The ruins of an ancient human settlement in what we now know as Turkey are very similar to the modern metropolis. Over the course of thousands of years, times have changed.
It was one of the largest Neolithic settlements in Anatolia and provided a home for up to 8,000 people at its peak.
The city of the past is similar to modern urban centers, but there are striking differences.
There is a hand print on a wall. The research project was done by the person named "jason Quinlan".
One of the most obvious is that there were no streets. The only way to get into buildings was to climb down from the rooftop of the dwellings.
Even if nobody was around, you were not alone. Beneath the floor, the people buried their dead.
A team of researchers, led by first author and archaeo-anthropologist Eline Schotsmans, found that adults were most often placed in a flexed position beneath the northern and eastern platforms of the central room.
Babies were buried in more variable locations within the house.
The skeletons of some people were painted before they were buried, but much is unknown about the specifics of the pigments used.
Schotsmans and other researchers examined the skeletons of over 800 people who have been excavated since the early 1990s.
A male has a cinnabar stripe on his head.
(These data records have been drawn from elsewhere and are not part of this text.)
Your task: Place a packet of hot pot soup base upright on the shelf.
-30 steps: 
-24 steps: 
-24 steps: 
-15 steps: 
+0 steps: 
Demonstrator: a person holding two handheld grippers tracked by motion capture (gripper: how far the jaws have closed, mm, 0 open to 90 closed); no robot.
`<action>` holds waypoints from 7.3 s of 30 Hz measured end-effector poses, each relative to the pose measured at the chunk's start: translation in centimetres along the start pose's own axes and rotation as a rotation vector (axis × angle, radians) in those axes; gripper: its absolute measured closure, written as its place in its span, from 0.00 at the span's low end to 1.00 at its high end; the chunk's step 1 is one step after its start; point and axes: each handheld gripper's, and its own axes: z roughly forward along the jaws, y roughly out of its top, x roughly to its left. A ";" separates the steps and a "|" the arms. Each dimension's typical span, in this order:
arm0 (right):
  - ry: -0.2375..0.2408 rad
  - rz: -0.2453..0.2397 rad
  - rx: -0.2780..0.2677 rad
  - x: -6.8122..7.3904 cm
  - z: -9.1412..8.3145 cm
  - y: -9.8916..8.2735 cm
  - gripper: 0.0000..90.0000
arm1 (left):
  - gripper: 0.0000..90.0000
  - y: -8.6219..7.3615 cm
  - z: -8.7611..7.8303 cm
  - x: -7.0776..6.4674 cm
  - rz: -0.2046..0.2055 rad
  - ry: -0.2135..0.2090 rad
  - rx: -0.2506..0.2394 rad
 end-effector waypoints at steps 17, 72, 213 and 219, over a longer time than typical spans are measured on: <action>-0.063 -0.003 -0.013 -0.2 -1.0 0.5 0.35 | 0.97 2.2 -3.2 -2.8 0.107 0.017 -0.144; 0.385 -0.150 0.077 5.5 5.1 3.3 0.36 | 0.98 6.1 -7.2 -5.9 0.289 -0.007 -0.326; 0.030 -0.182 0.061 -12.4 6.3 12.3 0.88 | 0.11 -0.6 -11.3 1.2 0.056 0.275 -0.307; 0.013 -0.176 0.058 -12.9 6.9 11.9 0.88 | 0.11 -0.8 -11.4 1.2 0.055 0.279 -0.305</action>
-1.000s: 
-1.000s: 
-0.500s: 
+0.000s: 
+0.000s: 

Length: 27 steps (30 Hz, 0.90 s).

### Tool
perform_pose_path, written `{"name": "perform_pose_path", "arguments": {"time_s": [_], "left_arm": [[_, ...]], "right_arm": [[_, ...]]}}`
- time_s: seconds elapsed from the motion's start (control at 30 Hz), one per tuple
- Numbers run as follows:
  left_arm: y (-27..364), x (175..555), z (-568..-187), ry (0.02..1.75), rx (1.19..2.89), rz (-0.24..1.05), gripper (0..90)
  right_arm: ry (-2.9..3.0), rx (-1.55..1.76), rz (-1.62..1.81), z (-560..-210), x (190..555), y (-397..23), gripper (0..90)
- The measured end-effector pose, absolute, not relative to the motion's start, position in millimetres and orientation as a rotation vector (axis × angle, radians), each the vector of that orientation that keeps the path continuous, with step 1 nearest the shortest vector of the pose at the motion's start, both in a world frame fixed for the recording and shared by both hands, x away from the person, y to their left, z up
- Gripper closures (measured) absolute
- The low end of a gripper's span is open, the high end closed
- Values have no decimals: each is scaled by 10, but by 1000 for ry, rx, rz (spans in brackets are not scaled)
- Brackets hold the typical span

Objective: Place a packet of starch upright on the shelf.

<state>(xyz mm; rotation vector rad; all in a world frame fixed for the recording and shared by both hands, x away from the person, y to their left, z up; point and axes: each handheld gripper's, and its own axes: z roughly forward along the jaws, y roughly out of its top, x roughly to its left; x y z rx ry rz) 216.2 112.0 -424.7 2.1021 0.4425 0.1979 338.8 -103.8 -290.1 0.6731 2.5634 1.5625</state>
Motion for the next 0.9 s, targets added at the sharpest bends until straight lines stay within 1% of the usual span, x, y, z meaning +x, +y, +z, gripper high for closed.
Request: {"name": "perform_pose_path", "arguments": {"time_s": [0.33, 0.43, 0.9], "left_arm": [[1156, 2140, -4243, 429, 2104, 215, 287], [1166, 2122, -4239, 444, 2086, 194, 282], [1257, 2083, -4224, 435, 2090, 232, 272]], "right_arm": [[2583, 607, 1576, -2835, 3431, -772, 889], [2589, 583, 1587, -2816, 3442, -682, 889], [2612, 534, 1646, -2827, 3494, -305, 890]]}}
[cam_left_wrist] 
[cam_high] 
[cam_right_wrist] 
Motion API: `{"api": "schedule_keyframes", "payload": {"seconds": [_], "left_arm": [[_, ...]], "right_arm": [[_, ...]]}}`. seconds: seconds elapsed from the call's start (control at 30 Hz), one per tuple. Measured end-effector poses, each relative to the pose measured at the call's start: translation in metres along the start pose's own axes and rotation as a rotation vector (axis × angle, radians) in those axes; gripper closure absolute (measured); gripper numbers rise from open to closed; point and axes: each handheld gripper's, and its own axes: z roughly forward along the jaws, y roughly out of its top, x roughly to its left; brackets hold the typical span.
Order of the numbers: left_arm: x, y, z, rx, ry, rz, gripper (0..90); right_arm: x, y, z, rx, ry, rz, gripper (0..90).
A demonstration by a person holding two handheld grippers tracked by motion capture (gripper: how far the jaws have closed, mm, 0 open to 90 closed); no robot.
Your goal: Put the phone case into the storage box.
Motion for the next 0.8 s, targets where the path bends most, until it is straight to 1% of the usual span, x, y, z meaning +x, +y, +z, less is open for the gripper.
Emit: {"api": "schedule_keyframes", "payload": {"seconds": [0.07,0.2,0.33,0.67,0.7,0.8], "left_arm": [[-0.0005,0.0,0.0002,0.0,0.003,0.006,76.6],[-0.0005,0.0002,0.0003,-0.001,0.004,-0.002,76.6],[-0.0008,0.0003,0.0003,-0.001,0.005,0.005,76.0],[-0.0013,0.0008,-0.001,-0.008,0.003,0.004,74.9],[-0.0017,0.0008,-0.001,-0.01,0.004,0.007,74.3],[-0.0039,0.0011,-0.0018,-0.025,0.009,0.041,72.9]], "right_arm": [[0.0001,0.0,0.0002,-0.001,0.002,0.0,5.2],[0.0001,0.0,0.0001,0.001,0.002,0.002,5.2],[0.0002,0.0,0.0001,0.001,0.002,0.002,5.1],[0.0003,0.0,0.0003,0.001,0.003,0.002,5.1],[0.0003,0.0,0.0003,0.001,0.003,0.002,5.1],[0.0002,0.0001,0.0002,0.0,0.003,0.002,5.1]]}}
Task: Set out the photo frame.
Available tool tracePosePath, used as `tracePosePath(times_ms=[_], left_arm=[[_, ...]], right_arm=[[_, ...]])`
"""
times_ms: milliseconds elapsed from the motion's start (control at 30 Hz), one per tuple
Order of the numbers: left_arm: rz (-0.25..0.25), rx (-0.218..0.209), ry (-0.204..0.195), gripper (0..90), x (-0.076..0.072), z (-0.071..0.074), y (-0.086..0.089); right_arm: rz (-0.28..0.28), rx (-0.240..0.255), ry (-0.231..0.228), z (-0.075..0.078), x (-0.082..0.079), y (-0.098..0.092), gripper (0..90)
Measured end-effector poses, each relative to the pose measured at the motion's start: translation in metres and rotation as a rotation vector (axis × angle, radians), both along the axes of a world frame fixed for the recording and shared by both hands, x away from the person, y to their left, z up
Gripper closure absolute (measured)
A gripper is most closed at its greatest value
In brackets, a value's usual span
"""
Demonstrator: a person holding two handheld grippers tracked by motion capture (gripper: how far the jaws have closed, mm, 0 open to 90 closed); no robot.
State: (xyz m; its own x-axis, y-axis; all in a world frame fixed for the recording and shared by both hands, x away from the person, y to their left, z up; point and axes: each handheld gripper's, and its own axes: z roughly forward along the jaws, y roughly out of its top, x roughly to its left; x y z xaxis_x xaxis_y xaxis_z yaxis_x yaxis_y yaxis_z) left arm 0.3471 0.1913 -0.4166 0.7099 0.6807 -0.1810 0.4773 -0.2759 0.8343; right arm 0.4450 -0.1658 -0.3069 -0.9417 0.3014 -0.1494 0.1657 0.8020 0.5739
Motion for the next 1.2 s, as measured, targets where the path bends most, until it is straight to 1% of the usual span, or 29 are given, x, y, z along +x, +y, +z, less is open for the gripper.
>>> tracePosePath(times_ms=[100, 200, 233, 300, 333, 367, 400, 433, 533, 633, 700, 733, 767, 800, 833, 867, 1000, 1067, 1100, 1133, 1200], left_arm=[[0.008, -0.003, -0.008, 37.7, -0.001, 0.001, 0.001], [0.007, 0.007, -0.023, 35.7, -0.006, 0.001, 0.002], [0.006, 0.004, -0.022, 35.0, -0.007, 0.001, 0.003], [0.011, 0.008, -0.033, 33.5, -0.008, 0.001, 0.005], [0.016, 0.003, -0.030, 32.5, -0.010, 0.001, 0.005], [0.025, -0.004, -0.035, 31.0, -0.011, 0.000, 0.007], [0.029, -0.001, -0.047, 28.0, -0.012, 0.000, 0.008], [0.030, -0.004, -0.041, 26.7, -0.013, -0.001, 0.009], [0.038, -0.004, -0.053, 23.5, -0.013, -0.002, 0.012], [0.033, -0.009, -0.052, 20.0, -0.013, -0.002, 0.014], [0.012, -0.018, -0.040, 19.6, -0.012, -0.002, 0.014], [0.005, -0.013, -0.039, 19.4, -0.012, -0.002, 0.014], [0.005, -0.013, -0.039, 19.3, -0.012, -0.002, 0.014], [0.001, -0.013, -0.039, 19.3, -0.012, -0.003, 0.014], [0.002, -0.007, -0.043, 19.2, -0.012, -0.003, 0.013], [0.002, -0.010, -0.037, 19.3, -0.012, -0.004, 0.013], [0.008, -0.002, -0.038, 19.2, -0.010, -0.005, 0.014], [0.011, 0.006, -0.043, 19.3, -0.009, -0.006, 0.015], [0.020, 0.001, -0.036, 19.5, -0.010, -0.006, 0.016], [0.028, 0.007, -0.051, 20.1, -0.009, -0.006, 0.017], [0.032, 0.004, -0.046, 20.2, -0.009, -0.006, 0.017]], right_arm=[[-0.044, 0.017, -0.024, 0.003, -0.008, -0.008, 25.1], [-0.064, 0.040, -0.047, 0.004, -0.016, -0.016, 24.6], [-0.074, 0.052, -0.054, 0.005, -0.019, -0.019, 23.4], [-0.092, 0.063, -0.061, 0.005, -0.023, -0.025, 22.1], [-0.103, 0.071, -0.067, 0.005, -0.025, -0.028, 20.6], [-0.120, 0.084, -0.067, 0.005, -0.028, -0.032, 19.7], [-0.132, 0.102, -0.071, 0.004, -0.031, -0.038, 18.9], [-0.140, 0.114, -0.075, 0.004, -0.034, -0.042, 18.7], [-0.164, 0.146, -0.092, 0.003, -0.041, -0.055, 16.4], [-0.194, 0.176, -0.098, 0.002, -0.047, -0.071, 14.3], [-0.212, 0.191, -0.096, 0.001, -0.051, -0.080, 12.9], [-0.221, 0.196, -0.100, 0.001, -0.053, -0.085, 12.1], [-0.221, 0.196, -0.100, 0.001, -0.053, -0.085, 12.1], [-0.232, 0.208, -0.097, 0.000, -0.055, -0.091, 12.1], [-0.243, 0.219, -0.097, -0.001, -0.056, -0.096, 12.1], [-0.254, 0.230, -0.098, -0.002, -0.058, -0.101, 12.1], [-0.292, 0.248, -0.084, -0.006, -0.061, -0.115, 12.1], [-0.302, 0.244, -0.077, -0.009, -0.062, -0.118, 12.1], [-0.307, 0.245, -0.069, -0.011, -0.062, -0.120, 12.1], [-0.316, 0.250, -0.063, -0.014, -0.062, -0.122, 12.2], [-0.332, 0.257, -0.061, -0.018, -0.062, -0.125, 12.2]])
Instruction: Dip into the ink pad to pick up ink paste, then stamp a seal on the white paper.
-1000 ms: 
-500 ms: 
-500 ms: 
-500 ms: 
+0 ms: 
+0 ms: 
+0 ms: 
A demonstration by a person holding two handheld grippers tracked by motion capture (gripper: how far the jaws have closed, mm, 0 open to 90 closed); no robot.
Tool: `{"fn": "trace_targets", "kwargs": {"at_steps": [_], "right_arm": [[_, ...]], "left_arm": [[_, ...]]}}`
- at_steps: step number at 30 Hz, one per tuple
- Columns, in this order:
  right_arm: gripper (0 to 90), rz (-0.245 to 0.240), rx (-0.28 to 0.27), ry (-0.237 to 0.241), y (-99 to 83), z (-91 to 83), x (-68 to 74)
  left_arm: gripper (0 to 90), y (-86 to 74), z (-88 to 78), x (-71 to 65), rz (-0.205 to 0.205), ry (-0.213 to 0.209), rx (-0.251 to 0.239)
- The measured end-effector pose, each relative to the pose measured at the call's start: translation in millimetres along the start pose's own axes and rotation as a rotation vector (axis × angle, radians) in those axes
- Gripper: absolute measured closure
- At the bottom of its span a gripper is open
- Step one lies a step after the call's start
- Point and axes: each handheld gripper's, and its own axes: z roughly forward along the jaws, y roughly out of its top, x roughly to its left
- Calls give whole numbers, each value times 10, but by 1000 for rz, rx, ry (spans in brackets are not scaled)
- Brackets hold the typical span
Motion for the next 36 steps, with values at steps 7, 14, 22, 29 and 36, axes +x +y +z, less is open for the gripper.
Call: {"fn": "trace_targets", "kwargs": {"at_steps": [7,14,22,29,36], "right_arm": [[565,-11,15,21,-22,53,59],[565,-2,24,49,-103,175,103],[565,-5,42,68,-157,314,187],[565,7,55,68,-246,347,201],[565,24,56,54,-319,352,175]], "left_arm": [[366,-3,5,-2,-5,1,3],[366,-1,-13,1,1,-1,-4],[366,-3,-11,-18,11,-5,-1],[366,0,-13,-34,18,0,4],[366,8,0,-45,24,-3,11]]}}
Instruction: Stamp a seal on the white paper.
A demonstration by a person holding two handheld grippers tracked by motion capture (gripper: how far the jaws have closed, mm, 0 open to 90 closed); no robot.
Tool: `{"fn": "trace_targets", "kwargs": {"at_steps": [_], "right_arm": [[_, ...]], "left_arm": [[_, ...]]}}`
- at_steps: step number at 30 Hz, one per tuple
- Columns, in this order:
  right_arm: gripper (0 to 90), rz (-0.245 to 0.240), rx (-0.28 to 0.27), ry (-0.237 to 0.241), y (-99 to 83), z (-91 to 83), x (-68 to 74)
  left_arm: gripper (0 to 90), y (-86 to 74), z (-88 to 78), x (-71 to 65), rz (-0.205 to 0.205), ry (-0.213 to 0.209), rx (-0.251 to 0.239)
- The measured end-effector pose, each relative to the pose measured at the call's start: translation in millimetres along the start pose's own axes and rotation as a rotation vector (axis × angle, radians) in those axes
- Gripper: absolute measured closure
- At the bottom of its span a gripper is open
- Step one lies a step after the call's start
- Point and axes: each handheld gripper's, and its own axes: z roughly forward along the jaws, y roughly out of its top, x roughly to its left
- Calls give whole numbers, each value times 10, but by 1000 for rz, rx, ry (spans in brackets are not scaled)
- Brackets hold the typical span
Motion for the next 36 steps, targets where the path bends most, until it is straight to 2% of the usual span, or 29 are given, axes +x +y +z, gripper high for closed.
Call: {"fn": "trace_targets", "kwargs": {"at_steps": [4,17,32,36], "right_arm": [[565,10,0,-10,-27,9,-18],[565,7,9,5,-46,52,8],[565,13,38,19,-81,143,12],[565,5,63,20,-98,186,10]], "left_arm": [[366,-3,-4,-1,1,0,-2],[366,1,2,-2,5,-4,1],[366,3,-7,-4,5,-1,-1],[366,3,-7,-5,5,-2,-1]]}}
The man is Marco Milella.
About 6 percent of the individuals studied here were directly treated with pigments, while 11 percent of grave items featured some kind of color.
Red is the color of the cranium and is the most common color for the bones. More males than females received direct treatment, and adults were more likely than children to be painted.
The social identity of the dead seems to have reflected the social identity of the males, with cinnabar (a red form of mercury sulfide) reserved largely for males, and either directly painted onto bone, or absorbed from red headbands the men wore while alive or buried after death.
The blue and green colors on burial items were limited to females and children.
The researchers note that the limited sample size of the colorants found so far limits their ability, although they say that the colors have been associated with concepts of growth, fertility, and ripeness.
There is a link between the number of burials within a dwelling and the layers of painting found on the walls above the grave.
"This means that when they bury someone, they also painted on the walls of the house," says Marco Milella, a senior researcher and anthropologist from the University of Bern in Switzerland.
There is a Geometric wall painting inside the building. The research project was done by the person named "jason Quinlan".
Not everyone in the area was buried in the same way. Some of the human remains found in the ancient city have been undisturbed since Neolithic times, while others have been interfered with by Neolithic activity.
The bones of dead people could be dug up in ancient times and used to serve as a symbolic role in the community before being buried again.
Other individuals, either as complete bodies or loose bones, remained in the community.
The creation of architectural paintings may have been linked to the deposition of these circulating skeletal elements in secondary or tertiary deposition contexts.
It is not clear what purpose this served, but the researchers say the continued use of excavated human remains within the community could have been a way of keeping the memory of those people alive.
According to socio-cultural anthropologists, collective memory is handed down from generation to generation through repetition of past actions and by direct object-to-memory association.
Intramural burials may have been a part of processes of memory retention with each interment contributing to communal memory by keeping the deceased close to the daily rhythm of household activities.
Scientific Reports contain the findings.